The records follow. Filter them to the lines that hold "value".

━━━ Data

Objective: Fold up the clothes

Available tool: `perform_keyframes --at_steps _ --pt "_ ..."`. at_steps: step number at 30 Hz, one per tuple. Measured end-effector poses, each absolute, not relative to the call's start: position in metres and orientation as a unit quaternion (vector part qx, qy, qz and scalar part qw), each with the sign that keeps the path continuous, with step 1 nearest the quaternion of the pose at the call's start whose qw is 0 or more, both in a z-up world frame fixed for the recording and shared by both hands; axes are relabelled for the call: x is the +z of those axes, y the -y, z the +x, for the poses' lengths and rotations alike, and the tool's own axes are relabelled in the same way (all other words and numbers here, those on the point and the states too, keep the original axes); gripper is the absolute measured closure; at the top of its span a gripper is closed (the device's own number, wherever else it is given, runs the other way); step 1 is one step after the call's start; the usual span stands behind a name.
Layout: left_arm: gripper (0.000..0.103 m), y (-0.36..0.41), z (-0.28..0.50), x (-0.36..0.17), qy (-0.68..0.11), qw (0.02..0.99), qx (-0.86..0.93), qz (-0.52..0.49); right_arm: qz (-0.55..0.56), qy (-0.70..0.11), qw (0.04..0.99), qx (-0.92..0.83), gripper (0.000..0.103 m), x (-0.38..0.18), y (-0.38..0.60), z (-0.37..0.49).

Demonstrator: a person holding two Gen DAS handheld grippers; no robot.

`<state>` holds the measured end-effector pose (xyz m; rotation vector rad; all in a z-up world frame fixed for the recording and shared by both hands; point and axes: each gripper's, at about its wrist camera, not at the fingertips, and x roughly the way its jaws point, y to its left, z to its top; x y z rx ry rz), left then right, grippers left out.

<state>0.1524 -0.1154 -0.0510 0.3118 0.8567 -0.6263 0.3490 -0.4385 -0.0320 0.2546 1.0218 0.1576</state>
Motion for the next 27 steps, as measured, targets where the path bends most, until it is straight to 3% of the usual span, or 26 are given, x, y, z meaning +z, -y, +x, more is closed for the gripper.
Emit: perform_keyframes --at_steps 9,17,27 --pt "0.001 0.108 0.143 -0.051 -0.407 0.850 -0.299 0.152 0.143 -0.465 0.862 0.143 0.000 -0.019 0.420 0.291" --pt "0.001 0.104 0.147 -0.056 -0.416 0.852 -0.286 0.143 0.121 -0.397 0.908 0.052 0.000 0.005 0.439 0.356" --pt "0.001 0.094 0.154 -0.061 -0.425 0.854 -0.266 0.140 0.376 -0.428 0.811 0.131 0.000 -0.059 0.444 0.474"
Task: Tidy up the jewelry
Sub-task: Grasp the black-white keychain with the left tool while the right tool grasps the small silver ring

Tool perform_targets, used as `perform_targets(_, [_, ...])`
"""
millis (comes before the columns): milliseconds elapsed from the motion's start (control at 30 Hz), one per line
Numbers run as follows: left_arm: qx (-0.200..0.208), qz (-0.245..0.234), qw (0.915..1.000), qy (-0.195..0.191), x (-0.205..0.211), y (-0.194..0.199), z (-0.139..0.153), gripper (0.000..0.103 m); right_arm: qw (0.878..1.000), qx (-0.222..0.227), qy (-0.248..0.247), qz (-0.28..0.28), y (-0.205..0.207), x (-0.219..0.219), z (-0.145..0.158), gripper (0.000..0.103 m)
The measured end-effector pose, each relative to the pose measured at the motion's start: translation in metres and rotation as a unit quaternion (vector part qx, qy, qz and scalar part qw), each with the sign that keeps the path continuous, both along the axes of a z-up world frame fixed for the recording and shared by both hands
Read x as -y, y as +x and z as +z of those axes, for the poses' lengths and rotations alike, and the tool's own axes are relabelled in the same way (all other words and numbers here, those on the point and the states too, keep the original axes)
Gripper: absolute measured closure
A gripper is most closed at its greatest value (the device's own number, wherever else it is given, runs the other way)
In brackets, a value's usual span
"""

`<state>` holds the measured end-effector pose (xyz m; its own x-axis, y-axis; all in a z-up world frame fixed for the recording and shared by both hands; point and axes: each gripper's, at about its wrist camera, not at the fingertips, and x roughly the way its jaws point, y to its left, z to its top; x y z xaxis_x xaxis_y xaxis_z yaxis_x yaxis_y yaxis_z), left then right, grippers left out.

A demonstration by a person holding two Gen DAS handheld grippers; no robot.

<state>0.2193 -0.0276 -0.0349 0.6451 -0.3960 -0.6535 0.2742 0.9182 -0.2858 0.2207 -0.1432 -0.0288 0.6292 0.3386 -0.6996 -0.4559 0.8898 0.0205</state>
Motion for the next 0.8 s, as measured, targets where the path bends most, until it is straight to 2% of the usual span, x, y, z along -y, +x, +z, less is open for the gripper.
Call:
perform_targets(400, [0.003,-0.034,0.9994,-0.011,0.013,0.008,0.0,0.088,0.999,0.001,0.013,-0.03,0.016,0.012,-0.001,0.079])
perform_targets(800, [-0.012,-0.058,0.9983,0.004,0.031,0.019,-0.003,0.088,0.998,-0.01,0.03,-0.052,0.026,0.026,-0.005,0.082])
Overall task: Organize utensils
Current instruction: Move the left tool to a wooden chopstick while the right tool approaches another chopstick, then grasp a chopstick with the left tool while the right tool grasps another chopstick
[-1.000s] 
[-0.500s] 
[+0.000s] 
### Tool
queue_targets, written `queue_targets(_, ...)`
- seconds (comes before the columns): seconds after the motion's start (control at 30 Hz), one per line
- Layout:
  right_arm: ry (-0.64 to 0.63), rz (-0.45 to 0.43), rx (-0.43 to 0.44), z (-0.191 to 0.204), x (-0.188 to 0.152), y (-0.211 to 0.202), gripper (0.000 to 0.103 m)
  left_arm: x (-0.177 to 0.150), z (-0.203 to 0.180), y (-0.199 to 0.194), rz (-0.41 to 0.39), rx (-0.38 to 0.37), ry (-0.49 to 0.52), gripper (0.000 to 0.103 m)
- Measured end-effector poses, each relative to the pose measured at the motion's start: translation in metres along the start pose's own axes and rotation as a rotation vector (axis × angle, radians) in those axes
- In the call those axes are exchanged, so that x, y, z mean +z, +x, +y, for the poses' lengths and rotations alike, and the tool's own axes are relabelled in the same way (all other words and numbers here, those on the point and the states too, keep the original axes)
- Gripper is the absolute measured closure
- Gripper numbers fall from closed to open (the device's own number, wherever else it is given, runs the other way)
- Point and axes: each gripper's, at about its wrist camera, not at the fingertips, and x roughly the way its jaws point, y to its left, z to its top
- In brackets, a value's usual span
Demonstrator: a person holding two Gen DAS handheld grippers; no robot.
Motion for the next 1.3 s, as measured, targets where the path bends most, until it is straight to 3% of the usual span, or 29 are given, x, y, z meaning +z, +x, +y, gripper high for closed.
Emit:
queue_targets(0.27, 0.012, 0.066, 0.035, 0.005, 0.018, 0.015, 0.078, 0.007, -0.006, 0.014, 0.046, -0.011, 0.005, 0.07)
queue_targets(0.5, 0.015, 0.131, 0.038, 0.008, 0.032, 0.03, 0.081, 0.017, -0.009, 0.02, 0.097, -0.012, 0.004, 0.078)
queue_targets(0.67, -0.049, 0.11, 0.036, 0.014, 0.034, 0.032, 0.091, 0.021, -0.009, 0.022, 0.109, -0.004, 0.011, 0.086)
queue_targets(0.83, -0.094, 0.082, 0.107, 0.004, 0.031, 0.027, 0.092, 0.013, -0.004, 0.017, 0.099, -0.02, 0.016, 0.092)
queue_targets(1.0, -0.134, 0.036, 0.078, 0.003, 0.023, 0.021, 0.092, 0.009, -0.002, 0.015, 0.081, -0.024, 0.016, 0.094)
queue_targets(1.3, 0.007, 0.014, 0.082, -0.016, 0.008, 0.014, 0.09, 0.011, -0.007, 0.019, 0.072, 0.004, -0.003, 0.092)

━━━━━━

# [Exercise output]
A gripper is most closed at its greatest value (the device's own number, wherever else it is given, runs the other way)
In brackets, a value's usual span
- In brackets, a value's usual span

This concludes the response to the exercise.